Truncated milk fat globule-EGF-like factor 8 ameliorates liver fibrosis via inhibition of integrin-TGfβ receptor interaction

Geun Ho An, Jaehun Lee, Xiong Jin, Jinwoo Chung, Joon Chul Kim, Jung Hyuck Park, Minkyung Kim, Choongseong Han, Jong Hoon Kim, Dong Hun Woo

Research output: Contribution to journalArticlepeer-review

Abstract

Milk fat globule-EGF factor 8 (MFG-E8) protein is known as an immunomodulator in various diseases, and we previously demonstrated the anti-fibrotic role of MFG-E8 in liver disease. Here, we present a truncated form of MFG-E8 that provides an advanced therapeutic benefit in treating liver fibrosis. The enhanced therapeutic potential of the modified MFG-E8 was demonstrated in various liver fibrosis animal models, and the efficacy was further confirmed in human hepatic stellate cells and a liver spheroid model.
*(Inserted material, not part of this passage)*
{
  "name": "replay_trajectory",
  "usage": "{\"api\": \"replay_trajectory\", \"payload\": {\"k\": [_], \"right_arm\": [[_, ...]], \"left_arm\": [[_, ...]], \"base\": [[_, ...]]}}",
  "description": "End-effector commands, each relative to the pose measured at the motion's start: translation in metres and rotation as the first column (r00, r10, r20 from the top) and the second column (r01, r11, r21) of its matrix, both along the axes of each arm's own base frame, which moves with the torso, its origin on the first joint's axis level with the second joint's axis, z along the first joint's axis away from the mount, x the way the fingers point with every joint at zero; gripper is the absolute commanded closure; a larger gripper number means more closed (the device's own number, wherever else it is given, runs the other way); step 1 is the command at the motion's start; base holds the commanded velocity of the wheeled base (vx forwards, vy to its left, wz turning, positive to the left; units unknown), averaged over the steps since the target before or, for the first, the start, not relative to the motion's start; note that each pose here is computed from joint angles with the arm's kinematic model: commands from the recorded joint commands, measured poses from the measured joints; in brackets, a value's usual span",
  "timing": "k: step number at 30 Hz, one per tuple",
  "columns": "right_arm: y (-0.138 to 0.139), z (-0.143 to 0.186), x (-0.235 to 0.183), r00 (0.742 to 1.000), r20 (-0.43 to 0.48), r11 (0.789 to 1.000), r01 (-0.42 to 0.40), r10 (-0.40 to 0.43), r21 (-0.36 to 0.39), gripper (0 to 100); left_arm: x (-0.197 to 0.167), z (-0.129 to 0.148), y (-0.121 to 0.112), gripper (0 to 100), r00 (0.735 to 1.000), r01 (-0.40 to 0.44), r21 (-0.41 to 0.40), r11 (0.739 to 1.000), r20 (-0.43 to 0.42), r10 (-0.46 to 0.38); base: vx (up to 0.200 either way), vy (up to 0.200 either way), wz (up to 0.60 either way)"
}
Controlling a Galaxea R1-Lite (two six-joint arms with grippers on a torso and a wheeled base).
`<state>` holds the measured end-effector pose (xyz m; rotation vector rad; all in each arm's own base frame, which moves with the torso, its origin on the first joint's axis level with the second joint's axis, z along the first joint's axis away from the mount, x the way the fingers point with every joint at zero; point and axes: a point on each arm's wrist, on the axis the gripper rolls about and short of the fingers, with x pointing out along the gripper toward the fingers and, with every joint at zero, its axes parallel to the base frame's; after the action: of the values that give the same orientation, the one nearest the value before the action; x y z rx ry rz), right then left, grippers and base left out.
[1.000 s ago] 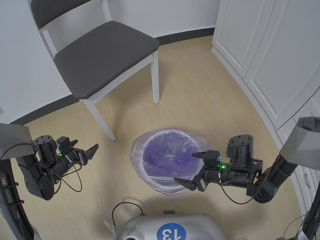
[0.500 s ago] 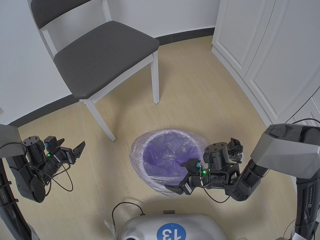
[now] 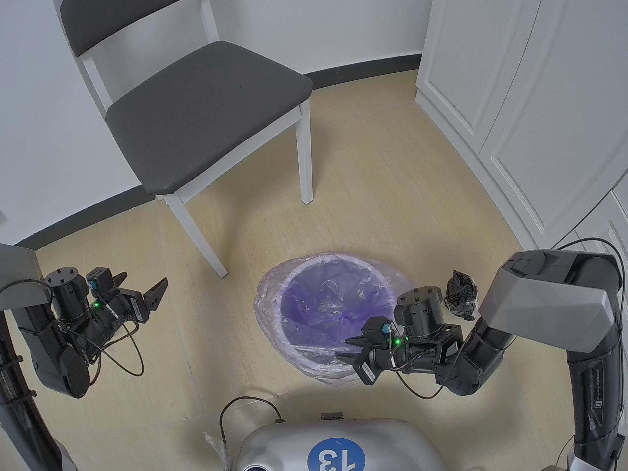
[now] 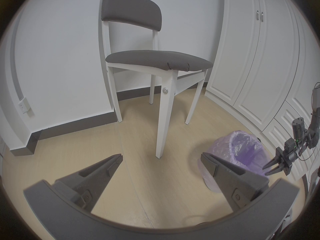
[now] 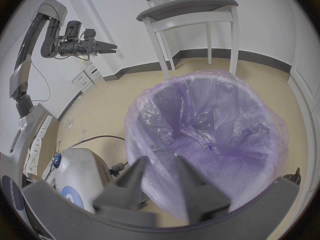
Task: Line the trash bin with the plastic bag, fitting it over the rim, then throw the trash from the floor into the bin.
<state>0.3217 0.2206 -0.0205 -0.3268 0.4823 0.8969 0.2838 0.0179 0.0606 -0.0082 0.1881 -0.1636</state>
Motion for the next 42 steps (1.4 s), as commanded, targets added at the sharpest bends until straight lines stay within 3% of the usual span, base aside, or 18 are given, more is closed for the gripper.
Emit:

In the subsequent analysis, we found that the modified MFG-E8 more efficiently suppressed transforming growth factor β (TGF-β) signaling than the original form of MFG-E8, and it deactivated the proliferation of hepatic stellate cells in the liver disease environment through interfering with the interactions between integrins (αvβ3 & αvβ5) and TGF-βRI. Furthermore, the protein preferentially delivered in the liver after administration, and the safety profiles of the protein were demonstrated in male and female rat models. Therefore, in con-clusion, this modified MFG-E8 provides a promising new therapeutic strategy for treating fibrotic diseases.

Original languageEnglish
Article number1529
JournalBiomedicines
Volume9
Issue number11
DOIs
Publication statusPublished - 2021 Nov

Keywords

  • Integrin
  • Liver disease
  • Liver fibrosis
  • Protein therapy
  • TGF-β

ASJC Scopus subject areas

  • Medicine (miscellaneous)
  • Biochemistry, Genetics and Molecular Biology(all)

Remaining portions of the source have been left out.